It’s 1:45pm on an ordinary Wednesday in August.  A time when children returning home from summer day camps are cooling down with orange or berry flavored popsicles. A time when the sun is lazily strolling through a clear blue sky, too warm and weary to move any faster.

It’s a carefree time for most. But not for my brother.

Papa is sitting on the sofa slightly slumped over, his eighty-one-year-old spine yielding like an old, soft coat hanger to the weight of end-stage congestive heart failure, kidney disease and Parkinson’s. His signature salt and pepper beret hangs low over his forehead, covering his eyes.

After a few friends and relatives leave, my brother assumes he is just resting.

Until he moves closer to tap Papa on the shoulder, and Papa completely keels over like a marionette no longer guided by higher hands.

****
​
On Monday, two days before Papa dies, I receive a phone call from him.

“I miss you.”

His voice is magnetic, drawing me out of the embodied, grounded place I’m trying to reach. I hold the memories of this man’s significance in my life at bay; they are visitors I am not ready to confront. Right now, I’m at the gynecologist’s office waiting in an exam room to discuss treatment options for perimenopause. The appointment was rescheduled after I missed the last one visiting him in the hospital.

“I miss you too, Papa.” The response manages to push its way past the conglomerate rock of emotions stuck in my throat.

Seconds later, Dr. M rushes in like a whirlwind, eyes me on the phone, and backs out of the exam room. Clearly my phone call is more important than her services. I’m not sure I agree.

“Papa, I need to go. I’m at the gynecologist’s office. Call you later.”

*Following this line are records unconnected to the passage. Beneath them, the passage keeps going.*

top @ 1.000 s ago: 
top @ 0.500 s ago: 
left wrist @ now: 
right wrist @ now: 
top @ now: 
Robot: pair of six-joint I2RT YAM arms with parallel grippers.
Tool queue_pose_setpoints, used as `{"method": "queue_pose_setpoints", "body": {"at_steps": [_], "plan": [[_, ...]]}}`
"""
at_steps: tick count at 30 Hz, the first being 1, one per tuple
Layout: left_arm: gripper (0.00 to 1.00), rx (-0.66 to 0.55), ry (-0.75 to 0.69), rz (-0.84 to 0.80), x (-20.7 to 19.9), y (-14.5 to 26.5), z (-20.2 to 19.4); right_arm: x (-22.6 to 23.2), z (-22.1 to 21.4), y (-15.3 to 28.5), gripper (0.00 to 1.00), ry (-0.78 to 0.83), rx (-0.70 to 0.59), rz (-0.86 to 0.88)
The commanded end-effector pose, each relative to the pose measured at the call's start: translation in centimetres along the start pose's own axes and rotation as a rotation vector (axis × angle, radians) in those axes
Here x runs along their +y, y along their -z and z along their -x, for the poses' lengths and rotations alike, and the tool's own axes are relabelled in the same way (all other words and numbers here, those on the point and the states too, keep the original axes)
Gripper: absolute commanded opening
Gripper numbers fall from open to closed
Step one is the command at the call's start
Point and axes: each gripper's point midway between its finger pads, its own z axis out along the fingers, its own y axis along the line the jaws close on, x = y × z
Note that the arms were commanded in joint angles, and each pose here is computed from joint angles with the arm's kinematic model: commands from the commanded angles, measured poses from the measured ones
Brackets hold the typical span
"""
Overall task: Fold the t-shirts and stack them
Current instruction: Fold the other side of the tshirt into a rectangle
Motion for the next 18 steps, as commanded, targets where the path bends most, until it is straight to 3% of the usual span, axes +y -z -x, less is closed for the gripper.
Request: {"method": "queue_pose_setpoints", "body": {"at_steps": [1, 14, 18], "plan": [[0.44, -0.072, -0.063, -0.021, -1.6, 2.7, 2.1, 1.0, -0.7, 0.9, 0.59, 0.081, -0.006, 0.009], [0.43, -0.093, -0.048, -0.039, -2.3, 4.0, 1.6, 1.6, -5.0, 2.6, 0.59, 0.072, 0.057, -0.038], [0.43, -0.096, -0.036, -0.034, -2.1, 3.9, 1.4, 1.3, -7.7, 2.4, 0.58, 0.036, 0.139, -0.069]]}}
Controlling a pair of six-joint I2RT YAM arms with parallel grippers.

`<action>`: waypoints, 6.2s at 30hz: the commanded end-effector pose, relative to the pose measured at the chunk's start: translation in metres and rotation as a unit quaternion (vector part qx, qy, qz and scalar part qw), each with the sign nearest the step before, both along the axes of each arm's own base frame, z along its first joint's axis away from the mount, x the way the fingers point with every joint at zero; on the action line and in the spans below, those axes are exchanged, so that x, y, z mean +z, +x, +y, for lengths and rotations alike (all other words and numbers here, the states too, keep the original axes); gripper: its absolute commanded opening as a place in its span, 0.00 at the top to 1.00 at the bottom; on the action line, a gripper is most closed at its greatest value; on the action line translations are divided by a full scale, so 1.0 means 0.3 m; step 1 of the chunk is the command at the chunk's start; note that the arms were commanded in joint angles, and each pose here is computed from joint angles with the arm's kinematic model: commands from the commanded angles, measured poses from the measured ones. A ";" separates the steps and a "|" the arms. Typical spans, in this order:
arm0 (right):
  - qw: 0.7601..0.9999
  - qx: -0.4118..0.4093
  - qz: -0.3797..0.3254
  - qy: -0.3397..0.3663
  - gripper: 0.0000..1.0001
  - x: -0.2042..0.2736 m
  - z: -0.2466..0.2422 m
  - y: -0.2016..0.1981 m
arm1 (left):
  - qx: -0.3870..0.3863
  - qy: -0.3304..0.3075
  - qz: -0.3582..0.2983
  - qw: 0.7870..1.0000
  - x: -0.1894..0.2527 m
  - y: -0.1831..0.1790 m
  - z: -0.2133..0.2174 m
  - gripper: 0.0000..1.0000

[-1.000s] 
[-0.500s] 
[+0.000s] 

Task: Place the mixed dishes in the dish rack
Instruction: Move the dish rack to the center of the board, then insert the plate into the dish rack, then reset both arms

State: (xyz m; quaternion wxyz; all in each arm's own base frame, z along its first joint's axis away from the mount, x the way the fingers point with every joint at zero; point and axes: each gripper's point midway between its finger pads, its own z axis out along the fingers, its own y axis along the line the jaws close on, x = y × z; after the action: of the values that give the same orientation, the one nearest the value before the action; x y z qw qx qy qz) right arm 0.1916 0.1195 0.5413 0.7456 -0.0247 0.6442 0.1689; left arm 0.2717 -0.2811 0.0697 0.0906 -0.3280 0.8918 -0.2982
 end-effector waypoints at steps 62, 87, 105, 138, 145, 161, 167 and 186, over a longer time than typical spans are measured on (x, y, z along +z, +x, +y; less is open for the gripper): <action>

Tenderness for my own wellbeing, my own healing process pulls me away from the call. Perimenopause is changing my inner landscape so much, that I feel like a foreigner inhabiting a strange body. But the force of guilt is equally strong. My nervous system is flooded with intense feelings, sacroiliac joints burning from prolonged sitting with Papa at the hospital for several hours and at my brother’s place now that he is home on Hospice.
​
Papa is still dying. After several hospitalizations for congestive heart failure, his heart is more susceptible to fatal arrythmias that can only be managed in an acute setting. As much as Papa wishes to prolong his life, quality of life outside of a hospital with loved ones is most important to him.

My thoughts are interrupted by a soft knock on the door. Dr. M reenters the exam room. I guess I’ve decided to stay. It seems like a logical decision, and my heart yearns for more guidance.

As I’m driving home from the appointment, I try to call Papa back. My sister-in-law answers. “He’s sleeping.”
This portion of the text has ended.